La réputation de la multinationale a perdu de son éclat lorsqu’en mai 1998, le rejet d’environ deux tonnes de cyanide et de sodium hypochloride a empoisonné la région de Barskoon, causant plusieurs morts et des centaines de personnes intoxiquées, rappelle Bretton Woods Project, plate-forme anglaise rassemblant des critiques à l’encontre du FMI et de la Banque mondiale. D’autres accidents ont suivi.

(encadré)
Retour vers des capitaux russes
Pour l’ONG canadienne Mining Watch, les firmes minières anglo-saxonnes paient aujourd’hui le prix de leur présence trop agressive en Asie centrale, axée sur le profit à court terme, sans tenir compte de l’environnement, de leur apport à l’économie du pays ni des conditions de vie des travailleurs locaux.
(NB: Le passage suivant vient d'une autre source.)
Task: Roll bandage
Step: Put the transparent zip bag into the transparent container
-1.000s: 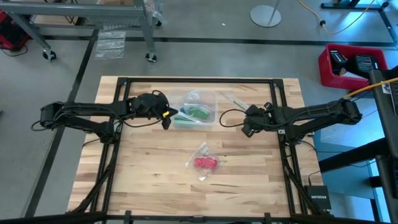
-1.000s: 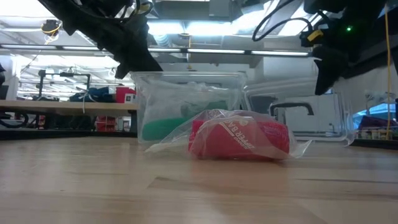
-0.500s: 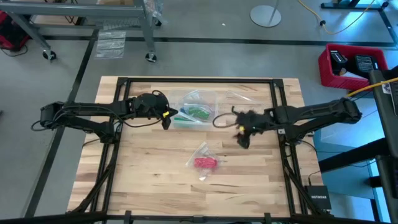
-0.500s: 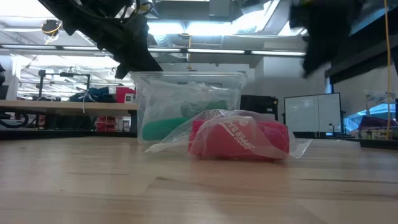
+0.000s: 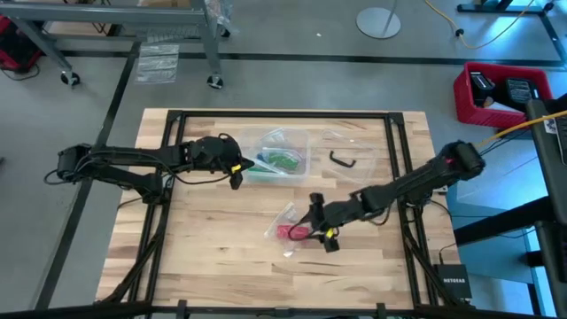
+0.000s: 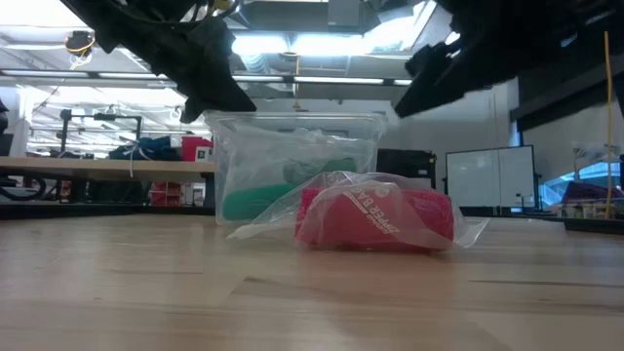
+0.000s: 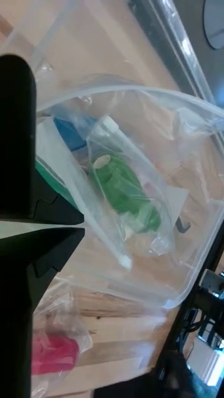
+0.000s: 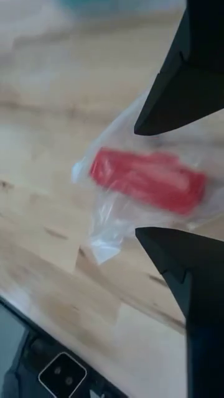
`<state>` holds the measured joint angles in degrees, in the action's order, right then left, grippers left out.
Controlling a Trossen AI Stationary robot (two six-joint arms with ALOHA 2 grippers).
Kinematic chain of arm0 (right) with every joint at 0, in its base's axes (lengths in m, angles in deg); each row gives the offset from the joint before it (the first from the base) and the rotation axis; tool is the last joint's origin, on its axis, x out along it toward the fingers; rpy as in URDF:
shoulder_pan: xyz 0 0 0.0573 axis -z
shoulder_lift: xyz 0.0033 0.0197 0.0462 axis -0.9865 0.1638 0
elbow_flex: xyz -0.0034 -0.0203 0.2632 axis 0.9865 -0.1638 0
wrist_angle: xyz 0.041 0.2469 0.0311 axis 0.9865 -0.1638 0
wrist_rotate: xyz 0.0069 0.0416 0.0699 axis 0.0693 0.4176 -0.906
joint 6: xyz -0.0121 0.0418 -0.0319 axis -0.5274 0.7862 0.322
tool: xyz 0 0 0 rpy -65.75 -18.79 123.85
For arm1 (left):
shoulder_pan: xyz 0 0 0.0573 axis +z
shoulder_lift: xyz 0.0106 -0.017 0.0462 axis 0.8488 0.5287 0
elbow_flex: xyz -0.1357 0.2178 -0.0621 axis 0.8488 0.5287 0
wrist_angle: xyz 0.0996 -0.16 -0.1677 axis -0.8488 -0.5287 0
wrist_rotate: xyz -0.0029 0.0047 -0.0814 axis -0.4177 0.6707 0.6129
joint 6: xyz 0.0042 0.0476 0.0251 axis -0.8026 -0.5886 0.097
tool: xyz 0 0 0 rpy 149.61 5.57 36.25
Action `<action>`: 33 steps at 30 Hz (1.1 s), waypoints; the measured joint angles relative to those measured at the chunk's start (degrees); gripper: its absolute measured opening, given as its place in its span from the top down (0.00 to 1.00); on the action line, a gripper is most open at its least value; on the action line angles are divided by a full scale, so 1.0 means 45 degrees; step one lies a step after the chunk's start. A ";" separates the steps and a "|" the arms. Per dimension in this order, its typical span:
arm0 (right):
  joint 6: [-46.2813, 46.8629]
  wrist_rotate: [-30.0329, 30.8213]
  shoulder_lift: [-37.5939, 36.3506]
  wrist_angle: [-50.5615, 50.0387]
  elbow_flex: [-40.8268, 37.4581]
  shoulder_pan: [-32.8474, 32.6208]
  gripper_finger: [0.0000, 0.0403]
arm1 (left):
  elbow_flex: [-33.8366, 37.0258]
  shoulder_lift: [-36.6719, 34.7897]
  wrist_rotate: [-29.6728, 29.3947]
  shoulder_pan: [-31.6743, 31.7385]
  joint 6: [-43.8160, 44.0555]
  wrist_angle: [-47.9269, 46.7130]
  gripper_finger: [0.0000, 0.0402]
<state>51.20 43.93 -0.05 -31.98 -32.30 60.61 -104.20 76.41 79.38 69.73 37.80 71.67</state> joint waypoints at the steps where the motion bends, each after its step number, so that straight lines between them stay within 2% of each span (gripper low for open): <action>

Des accusations qui servent à merveille les ambitions de nouveaux venus sur la scène internationale, comme Eurasia Gold, multinationale minière du Kazakhstan qui contrôle déjà des exploitations aurifères dans trois pays d’Asie centrale, avec le Kirghizstan et le Tadjikistan. " On est dans une phase de remise en doute de tous les accords de partenariat conclus il y a quelques années par les entreprises occidentales avec des appuis politiques locaux et le soutien de notables des administrations nationales ", analyse à Genève Luigi de Martino, chercheur sur l’Asie centrale basé entre autres à l’IUED. Pour des questions d’orientation politique, comme en Ouzbékistan, ou dans une perspective plus large de recherche d’autres partenaires économiques, les anciennes Républiques socialistes soviétiques se tournent à nouveau, et de plus en plus, vers les capitaux russes. Mais aussi, ves l’Inde ou la Chine, proches voisins.